The single white rose is coated with plastic. The flower is affixed to a stucco wall next to an automated cash machine on Shankill Road in Belfast, Northern Ireland.
The Frizzell Fish Market was once located here.
Once stood here.
It happened that I visited this place 29 years after two members of the Provisional Irish Republican Army entered Frizzell’s with a bomb. It was just after 1:00 pm on October 23, 1993. The attackers looked customers in the eye, planted a bomb on the counter and blew up the place in the air.
Nine people died in the attack in the Protestant-majority neighborhood.

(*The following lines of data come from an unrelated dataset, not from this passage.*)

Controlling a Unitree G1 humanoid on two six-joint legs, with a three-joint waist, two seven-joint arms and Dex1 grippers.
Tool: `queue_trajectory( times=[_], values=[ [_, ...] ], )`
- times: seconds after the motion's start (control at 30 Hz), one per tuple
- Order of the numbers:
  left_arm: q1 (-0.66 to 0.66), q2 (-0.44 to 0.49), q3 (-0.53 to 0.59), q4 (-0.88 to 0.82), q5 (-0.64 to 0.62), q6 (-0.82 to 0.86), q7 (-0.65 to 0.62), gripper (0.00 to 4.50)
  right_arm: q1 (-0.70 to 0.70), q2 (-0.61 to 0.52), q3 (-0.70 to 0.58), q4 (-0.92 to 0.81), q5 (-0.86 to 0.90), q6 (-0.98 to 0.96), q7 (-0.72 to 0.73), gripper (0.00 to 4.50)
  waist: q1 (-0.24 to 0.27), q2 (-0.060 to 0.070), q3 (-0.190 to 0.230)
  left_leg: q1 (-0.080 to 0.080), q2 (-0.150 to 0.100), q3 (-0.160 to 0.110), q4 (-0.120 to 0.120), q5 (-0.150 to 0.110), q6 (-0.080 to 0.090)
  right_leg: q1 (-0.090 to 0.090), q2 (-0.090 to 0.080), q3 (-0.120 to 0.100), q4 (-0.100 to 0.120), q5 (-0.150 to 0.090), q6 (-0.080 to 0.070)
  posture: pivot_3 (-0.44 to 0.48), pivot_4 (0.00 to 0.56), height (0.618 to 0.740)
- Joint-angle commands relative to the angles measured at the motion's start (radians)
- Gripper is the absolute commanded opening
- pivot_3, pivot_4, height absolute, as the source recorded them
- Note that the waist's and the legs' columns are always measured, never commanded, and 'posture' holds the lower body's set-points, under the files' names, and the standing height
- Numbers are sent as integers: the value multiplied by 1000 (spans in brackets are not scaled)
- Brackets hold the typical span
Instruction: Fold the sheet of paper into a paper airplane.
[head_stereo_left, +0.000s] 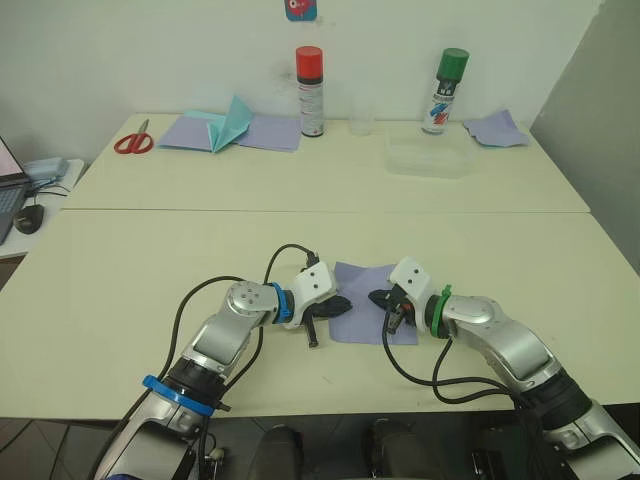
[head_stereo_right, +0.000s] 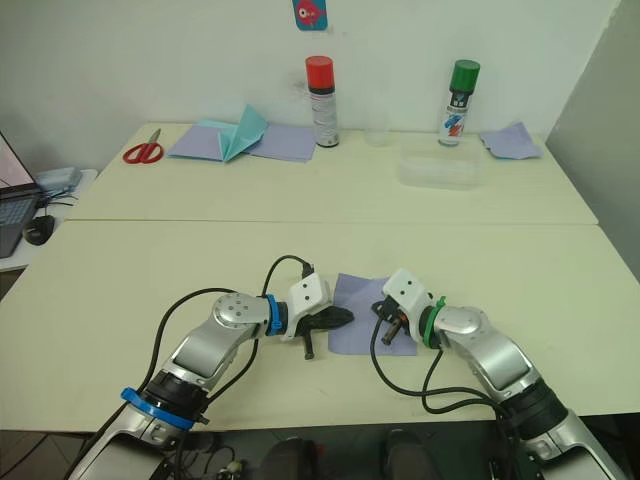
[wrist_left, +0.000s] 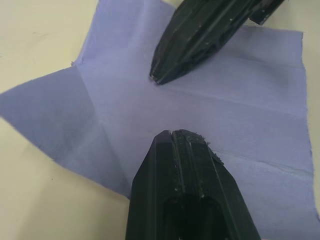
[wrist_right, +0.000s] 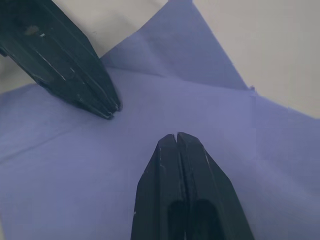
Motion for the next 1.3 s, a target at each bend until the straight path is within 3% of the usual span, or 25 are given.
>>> queue_trajectory(
  times=[0.03, 0.33, 0.6, 0.87, 1.3],
  values=[
    [45, 12, -56, 46, 43, 27, -14, 0, 2, 21, -72, 44, -35, -1, -34, 11, 0, 0, -1, 0, 0, 0, 0, 0, 0, 0, 0, 0, 0, 0, 0, 0, 150, 740],
    [40, 13, -60, 58, 55, 17, -11, 0, -10, 52, -169, 130, -64, -31, -21, 11, 0, 0, -3, 3, 0, 0, 0, 0, 0, 3, 0, 1, 0, 0, -1, 0, 150, 740],
    [37, 16, -58, 56, 58, 15, -12, 0, -30, 97, -395, 131, 95, -116, 65, 11, 0, 1, -3, 4, 0, 0, 0, 0, 0, 4, 0, 1, 0, 0, -1, 0, 150, 740],
    [34, 12, -59, 59, 58, 13, -13, 0, -67, 59, -352, 260, 13, -94, 112, 11, 0, 3, -4, 5, 0, 0, -1, 0, 0, 4, 0, 2, 0, -1, -1, 0, 150, 740],
    [39, 13, -58, 52, 63, 18, -2, 0, -47, 123, -332, 104, 94, 42, 187, 11, 0, 4, -4, 5, 0, 0, -1, 0, 0, 4, 1, 2, 1, -1, -1, 0, 150, 740]
  ],
)
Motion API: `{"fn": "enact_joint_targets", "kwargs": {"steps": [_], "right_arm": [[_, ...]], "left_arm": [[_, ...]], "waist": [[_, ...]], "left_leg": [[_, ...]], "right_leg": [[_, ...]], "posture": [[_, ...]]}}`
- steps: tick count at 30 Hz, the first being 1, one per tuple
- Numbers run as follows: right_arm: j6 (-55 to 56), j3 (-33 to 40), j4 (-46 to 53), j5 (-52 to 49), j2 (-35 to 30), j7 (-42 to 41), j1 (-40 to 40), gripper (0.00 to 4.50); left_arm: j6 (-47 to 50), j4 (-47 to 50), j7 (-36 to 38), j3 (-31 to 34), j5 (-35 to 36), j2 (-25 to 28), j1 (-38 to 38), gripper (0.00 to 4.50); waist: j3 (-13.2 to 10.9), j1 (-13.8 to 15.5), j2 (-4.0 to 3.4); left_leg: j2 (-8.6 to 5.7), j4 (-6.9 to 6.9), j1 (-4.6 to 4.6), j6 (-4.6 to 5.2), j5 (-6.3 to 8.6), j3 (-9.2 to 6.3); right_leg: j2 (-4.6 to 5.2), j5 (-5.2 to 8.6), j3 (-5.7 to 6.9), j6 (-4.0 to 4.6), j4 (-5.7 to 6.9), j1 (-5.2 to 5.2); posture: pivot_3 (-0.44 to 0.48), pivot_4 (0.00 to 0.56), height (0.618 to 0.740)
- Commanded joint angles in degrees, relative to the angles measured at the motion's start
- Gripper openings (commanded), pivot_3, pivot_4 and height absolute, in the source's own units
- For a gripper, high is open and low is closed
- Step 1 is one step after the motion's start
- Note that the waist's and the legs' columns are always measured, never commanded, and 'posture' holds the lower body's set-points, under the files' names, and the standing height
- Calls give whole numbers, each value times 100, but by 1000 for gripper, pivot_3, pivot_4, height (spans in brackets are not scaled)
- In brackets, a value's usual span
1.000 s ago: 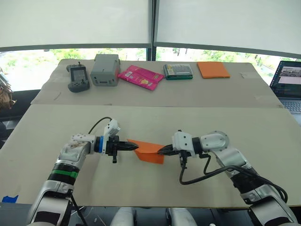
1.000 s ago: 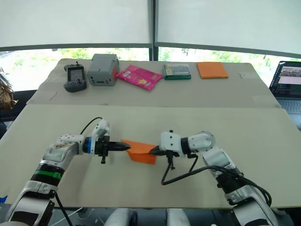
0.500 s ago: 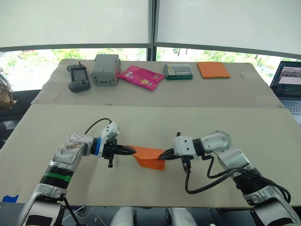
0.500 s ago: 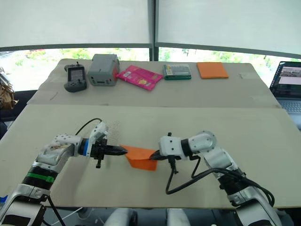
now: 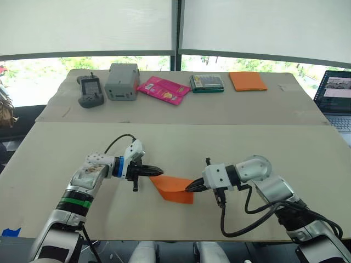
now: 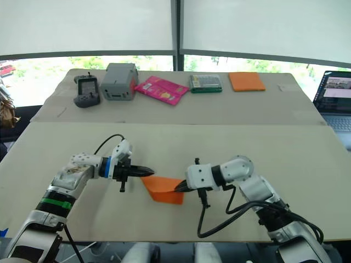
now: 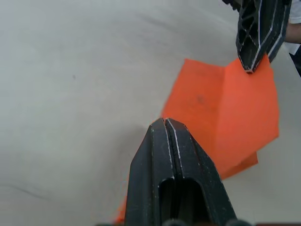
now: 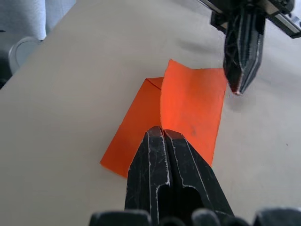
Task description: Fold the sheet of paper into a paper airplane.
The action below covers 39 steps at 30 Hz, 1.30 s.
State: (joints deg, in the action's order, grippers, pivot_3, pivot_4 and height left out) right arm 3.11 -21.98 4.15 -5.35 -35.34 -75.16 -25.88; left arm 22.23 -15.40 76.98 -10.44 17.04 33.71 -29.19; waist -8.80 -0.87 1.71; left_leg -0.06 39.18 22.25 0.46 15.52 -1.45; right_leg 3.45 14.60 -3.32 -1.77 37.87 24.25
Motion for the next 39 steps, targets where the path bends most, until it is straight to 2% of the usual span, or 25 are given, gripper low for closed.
{"fn": "enact_joint_targets", "kwargs": {"steps": [1,11,16,23,26,33,39], "right_arm": [[-25,-15,190,-143,-40,-160,-59,38],[422,-107,-310,-10,29,-400,-347,38],[202,-68,-394,-157,77,-467,-363,38],[-1953,163,-959,-965,78,-871,-771,38],[-2111,114,-1073,-989,139,-963,-861,38],[-3012,268,-1895,-1287,781,-901,-1411,38],[-2995,147,-2348,-1085,804,-1004,-1527,38]], "left_arm": [[-193,362,251,-223,-121,163,152,0],[-308,520,245,-429,-287,256,356,0],[-393,515,255,-462,-366,263,381,0],[-385,588,181,-471,-406,241,457,0],[-394,621,168,-474,-420,264,515,0],[-364,734,24,-387,-395,259,591,0],[-392,774,-56,-376,-403,262,640,0]], "waist": [[0,-8,0],[0,10,0],[0,10,0],[0,13,0],[0,14,0],[0,-9,0],[0,-10,-1]], "left_leg": [[0,0,0,0,0,0],[0,1,-2,0,0,0],[0,1,-2,0,0,0],[0,1,-5,0,0,0],[1,1,-4,0,0,0],[2,1,-11,0,0,2],[1,1,-9,0,0,1]], "right_leg": [[0,0,0,0,-1,0],[1,0,0,0,-1,-2],[1,0,0,0,0,-2],[1,0,-1,0,3,-4],[1,0,-1,0,2,-3],[0,0,-3,0,12,-3],[2,0,-3,0,11,-3]], "posture": [[0,150,740],[0,150,740],[0,150,740],[0,150,740],[0,150,740],[0,150,740],[0,150,740]]}}
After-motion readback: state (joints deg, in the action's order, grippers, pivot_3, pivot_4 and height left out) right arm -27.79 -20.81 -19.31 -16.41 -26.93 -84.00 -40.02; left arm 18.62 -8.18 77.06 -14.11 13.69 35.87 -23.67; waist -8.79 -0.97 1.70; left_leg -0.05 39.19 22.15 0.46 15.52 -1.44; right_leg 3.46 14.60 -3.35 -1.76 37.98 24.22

When I walked up Shankill Road the other day, someone tied a bunch of young pink flowers to a nearby lamppost.
A small white card is attached to the flowers. The writing is in capital letters and blue, ballpoint pen.
“Michael, Evelyn Michelle, murdered on October 23, 1993. Always remembered by your brother, Marcus and family,” reads the note.
Head a few miles away you will find Falls Road. It was one of the most violent places in all of Belfast during “The Troubles”, the sectarian struggle that lasted for decades until the Good Friday Agreement in the late 1990s. Off Falls Road, locals have even renamed Beechmount Avenue “RPG Avenue”.
Milltown Cemetery is located in West Belfast. Some of the more controversial figures in the IRA are buried there. “Terrorists” is how unionists would characterize them.
However, their ornate alabaster tombstones perpetually shine in Belfast’s almost constant fog.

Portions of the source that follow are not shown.